Supremes Agree Texas Inmate Should Have Appeal Heard
Extends 2012 ruling on ineffective assistance of counsel
By Jordan Smith,
8:45AM, Wed. May 29, 2013
A 5-4 majority of the U.S. Supreme Court on Tuesday ruled that Texas death row inmate Carlos Trevino may raise for the first time in his federal appeal a claim that his trial lawyer was ineffective in not investigating and presenting mitigating evidence at trial that may have spared his life.
The Court of Criminal Appeals and the federal district and appeals courts previously ruled that Trevino forfeited that claim by not raising it in his state habeas appeal; Trevino argues that the appellate lawyer was also ineffective for not discovering and raising the issue that his trial attorney's performance was deficient.
The ruling, penned by Justice Stephen Breyer, makes applicable to Texas a 2012 ruling in an unrelated case from Arizona. In that case, the court concluded that an inmate could revive in federal court a state-court defaulted claim of ineffective assistance of counsel if there was no meaningful way to previously raise the issue.
In arguing before the Supremes in February, the state argued that the ruling in that Arizona case – Martinez v. Ryan – was not applicable to Texas because, unlike in Arizona, defendants have an opportunity to first raise ineffective assistance claims on their first, record-based direct appeal.

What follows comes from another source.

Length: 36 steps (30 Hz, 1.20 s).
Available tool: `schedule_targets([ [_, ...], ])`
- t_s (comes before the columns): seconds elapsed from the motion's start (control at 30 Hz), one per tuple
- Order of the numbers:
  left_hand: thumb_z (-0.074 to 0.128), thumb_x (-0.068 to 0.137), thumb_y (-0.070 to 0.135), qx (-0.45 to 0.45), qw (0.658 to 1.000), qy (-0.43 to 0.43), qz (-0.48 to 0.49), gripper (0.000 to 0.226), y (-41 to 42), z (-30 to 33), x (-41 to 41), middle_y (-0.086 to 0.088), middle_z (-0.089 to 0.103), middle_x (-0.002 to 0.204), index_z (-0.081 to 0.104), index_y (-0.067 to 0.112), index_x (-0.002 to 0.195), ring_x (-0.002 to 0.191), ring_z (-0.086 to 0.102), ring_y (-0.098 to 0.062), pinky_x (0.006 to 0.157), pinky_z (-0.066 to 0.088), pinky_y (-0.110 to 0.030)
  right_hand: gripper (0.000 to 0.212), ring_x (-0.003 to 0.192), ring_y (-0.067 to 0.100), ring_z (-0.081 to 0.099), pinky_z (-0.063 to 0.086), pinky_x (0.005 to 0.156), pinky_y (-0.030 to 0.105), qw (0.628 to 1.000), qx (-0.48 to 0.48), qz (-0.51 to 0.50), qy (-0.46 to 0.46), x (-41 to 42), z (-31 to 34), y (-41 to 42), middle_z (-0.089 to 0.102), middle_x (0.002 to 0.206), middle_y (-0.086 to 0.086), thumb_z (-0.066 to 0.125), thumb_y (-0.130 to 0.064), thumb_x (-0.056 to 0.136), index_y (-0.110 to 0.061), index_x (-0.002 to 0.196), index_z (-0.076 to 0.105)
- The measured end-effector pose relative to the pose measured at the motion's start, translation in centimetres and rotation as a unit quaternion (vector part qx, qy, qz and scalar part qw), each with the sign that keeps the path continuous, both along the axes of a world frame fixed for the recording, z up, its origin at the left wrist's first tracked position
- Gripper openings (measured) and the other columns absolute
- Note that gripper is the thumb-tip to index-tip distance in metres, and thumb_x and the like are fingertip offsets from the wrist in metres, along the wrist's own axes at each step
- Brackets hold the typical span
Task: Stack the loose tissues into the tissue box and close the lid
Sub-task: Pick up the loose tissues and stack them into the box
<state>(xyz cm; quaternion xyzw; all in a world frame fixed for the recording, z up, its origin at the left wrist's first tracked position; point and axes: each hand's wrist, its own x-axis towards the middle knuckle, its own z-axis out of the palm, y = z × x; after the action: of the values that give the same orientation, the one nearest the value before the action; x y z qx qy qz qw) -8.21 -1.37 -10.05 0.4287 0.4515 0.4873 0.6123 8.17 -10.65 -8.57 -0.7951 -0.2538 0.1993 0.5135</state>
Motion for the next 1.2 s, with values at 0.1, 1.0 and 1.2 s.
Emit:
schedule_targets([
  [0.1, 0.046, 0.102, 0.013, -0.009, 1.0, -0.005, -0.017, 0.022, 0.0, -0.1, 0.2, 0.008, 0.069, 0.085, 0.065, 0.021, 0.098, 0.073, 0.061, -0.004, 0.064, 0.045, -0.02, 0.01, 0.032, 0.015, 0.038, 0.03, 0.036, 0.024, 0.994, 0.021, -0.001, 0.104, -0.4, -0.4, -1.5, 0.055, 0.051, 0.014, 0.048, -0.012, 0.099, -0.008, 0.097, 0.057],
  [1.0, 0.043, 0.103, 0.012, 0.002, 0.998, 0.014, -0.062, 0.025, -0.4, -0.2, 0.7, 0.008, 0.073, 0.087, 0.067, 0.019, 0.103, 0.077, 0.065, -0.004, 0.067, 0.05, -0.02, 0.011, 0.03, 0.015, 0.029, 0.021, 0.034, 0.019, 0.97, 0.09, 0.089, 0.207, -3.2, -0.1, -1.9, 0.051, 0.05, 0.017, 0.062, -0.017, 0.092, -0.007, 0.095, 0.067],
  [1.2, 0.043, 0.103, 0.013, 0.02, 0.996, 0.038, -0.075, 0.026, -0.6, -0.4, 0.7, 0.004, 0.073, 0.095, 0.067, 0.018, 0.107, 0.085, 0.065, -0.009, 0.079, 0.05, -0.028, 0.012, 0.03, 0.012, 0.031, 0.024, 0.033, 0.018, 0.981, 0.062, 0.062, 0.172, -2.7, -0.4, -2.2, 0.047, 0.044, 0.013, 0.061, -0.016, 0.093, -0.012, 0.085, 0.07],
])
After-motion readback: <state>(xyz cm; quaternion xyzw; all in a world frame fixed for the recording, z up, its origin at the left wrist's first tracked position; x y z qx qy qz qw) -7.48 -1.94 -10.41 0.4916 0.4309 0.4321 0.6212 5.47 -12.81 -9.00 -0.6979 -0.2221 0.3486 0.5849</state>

But because of deadlines and other constraints inherent in the Texas legal scheme, there really becomes no ability to meaningfully raise on direct appeal a claim of ineffective assistance at trial, the court ruled. "This opinion considers whether, as a systematic matter, Texas affords meaningful review of a claim of ineffective assistance of trial counsel," Breyer wrote. "The present capital case illustrates why it does not. The trial court appointed new counsel for Trevino eight days after sentencing. Counsel thus had 22 days to decide whether, and on what grounds, to make a motion for a new trial. She then may have had an additional 45 days to provide support for the motion but without the help of a transcript (which did not become available until much later – seven months after the trial). It would have been difficult, perhaps impossible, within that time frame to investigate Trevino's background, determine whether trial counsel had adequately done so, and then develop evidence about additional mitigating background circumstances."
Trevino was convicted and sentenced to die for the 1996 rape and murder with three accomplices of 15-year-old Linda Salinas in San Antonio. At trial his lawyer called just one witness, an aunt, to offer mitigating evidence about Trevino's troubled background. Later investigation by an appeal attorney readily uncovered compelling mitigating evidence that could have been raised at trial and may have swayed a jury to spare his life – including evidence that Trevino suffered from the ill effects of Fetal Alcohol Syndrome, had repeated head injuries as a child that were untreated, was abused by his mother, and at a very young age abused drugs and alcohol.
In dissent, Chief Justice John Roberts opines that the ruling in Trevino's case will open the courts to a "broad swath of cases" with defendants seeking review on claims that would otherwise be procedurally barred. "But even in cases where federal courts ultimately decide that the habeas petitioner cannot establish cause under the new standard, the years of procedural wrangling it takes to reach that decision will themselves undermine the finality of sentences necessary to effective criminal justice," he wrote.